Domenica 23 giugno 2024 - (Mc 4,35-41)
La nostra vita è come il mare di Galilea: a volte calmo e a volte in tempesta. Gli arabi chiamano questo mare “occhio di Dio”: di solito calmo, ma all’improvviso si sollevano alte le onde, che rendono difficile per una barca il ritorno a riva. Gesù invita i discepoli a «lasciare la folla», cioè quello che fanno tutti e sale sulla barca con i discepoli. Gesù stanco, durante la traversata, prende sonno e improvvisa si scatena una grande tempesta. Lo svegliano rimproverandolo e dicendo: «Maestro, non ti importa che moriamo?». È strana la richiesta degli esperti pescatori del mare che chiedono aiuto a un falegname. Gesù non risponde loro, ma parla al vento, dicendo: «Taci, calmati!». Egli mette il bavaglio al vento. E disse loro: «Perché avete paura? Non avete ancora fede?». Il timore li prende e non capiscono ancora chi è quel Maestro.
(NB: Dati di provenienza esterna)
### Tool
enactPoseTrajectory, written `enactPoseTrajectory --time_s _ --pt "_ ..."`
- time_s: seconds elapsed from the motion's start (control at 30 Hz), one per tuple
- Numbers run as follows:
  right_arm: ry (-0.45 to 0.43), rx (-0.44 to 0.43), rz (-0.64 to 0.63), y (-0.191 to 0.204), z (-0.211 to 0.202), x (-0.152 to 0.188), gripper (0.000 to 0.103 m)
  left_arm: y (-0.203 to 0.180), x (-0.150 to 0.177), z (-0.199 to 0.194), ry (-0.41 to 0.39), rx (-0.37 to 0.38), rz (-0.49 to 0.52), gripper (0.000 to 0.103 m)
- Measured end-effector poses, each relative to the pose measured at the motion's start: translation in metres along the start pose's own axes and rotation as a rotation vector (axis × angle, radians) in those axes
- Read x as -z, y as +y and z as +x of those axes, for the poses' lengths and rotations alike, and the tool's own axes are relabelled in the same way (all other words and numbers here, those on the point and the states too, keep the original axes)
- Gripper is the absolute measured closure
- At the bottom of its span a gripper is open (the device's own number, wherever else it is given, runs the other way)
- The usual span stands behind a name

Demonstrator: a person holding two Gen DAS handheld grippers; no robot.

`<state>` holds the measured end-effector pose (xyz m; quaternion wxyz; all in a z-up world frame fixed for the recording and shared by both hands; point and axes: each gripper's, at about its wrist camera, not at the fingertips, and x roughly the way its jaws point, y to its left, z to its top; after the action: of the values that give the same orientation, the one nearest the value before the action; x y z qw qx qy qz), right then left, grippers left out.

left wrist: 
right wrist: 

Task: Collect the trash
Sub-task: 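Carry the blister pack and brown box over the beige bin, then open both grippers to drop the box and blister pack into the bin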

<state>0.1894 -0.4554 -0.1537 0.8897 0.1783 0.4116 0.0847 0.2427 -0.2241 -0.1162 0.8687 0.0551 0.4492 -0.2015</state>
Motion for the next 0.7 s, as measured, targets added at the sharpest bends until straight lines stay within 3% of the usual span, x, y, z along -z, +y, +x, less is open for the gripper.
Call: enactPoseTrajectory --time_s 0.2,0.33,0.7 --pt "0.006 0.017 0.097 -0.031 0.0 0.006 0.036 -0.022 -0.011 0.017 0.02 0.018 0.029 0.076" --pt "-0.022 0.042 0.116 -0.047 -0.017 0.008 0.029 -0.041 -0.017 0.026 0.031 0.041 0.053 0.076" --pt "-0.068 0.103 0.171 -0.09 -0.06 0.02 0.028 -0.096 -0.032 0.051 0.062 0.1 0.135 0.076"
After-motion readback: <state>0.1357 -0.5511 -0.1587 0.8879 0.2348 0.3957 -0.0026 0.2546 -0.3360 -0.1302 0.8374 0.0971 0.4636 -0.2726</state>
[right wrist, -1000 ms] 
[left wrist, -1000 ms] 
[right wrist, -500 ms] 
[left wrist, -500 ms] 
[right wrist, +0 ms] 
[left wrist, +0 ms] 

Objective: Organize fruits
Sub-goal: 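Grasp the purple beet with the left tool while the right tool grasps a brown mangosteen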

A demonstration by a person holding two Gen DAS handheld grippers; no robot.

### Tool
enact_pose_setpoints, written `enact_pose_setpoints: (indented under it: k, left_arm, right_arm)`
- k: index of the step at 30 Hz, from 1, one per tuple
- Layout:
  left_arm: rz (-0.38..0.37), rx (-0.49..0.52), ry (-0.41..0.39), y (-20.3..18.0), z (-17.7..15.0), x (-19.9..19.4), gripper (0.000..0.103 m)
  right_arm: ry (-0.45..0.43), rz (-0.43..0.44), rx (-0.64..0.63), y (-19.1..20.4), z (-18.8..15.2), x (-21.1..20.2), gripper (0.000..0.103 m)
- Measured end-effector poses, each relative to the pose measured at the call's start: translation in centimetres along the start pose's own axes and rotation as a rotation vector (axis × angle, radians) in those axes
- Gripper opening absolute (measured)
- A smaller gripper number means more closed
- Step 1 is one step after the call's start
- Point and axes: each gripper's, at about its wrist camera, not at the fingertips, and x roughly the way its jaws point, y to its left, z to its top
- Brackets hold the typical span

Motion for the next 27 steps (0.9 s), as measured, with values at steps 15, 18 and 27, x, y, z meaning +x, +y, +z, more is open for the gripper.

Anche noi nelle tempeste della vita, diciamo al Maestro: “Dove sei, perché dormi? Non ti importa di me?”. E così aspettiamo un miracolo che ci tolga la tempesta, quando in realtà le tempeste della vita non si evitano, ma si attraversano. Egli non è un estraneo e non dorme, ma si fa presente nelle braccia dei naviganti che remano, nella presa sicura di chi è al timone, nella mani che svuotano l’acqua, negli occhi che scrutano la riva. Dio è presente non come vorrei io, ma come vuole lui: non si sostituisce a me, ma mi salva insieme a me. Non mi difende “dalla” paura ma “nella” paura. È strano il nostro modo di ringraziare Dio perché ci ha salvati dalle inondazioni della vita, quando la bufera fa parte della vita. Non è chiesta la fede nel Dio tappabuchi che risolve i problemi, o una fede come assicurazione contro le burrasche, ma la fede nel Dio che risponde dandoci la forza per attraversarle.